Ever had one of those days? You know what I’m talking about. A day where everything goes wrong? Where your 2 year old somehow got hold of a butter knife and plugged it into your bedroom wall socket and you now have a giant scortch mark up your wall, kind of day? Well if you have, and I know ALL moms have, then read this. Bc we all tend to judge each other sometimes, intentionally or not, it happens. Some of us moms have. A little extra going on you might not be able to see. Here are eight things those of us would love to hear and NOT hear you say:

1. THAT IS NOT NORMAL!
Most of you would never say this to a fellow mom unless it was in jest or an inside joke. But when it’s said to a mom who’s spent half her child’s life figuring out exactly WHY his behavior isn’t “normal” and she still doesn’t have any difinitive answers, well it just makes her therapy bill bigger, ok?

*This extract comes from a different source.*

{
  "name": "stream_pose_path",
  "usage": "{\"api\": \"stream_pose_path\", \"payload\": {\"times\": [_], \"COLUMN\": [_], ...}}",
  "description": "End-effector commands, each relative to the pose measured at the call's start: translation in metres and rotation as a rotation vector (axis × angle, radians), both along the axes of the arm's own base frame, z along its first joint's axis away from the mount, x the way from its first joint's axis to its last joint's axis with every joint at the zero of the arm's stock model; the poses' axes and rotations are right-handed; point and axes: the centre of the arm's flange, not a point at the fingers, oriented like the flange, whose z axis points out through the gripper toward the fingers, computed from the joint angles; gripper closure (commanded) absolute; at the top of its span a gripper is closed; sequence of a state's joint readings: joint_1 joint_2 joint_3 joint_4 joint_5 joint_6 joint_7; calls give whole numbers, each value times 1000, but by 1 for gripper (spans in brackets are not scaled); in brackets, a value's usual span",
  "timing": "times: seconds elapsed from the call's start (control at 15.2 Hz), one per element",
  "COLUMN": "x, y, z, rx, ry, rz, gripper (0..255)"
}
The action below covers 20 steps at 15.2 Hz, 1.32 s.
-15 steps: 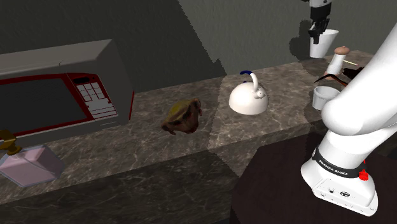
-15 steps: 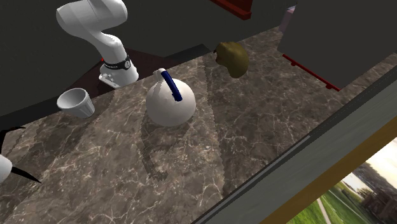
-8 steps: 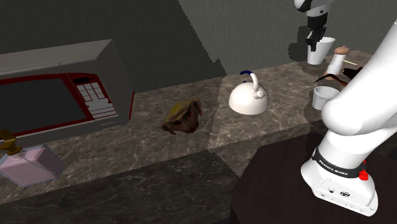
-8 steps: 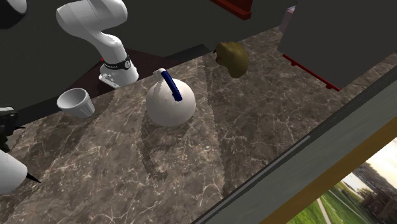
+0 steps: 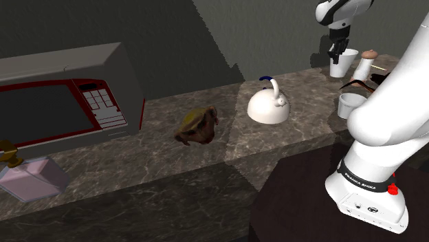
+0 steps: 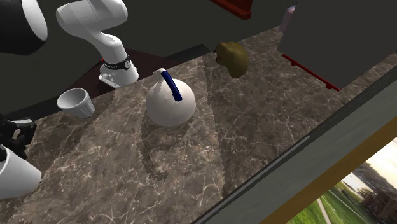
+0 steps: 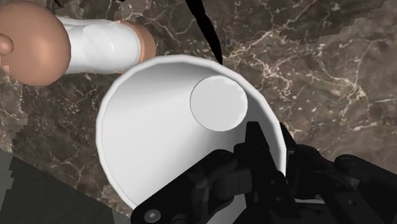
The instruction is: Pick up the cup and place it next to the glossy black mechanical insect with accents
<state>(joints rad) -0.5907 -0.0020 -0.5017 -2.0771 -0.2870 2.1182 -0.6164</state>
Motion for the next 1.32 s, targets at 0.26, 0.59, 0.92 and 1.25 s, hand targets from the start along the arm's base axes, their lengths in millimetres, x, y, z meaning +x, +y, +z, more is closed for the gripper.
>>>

What that mom wants to hear is I SEE YOU STRUGGLING, I CAN’T IMAGINE WHAT YOUR GOING THROUGH. LET’S GET COFFEE SOMETIME

2. WHAT’S WRONG WITH HIM?
I dunno…. what’s wrong with you? Oh wait. Do you mean “I DON’T MEAN TO BE RUDE, BUT MAY I PLEASE ASK WHAT YOUR CHILD’S DIAGNOSIS IS?” That’s a better way to ask. We know your curious, we see you staring. It’s ok. It’s ok to be curious, it’s ok to ask questions, but please, have a little tact.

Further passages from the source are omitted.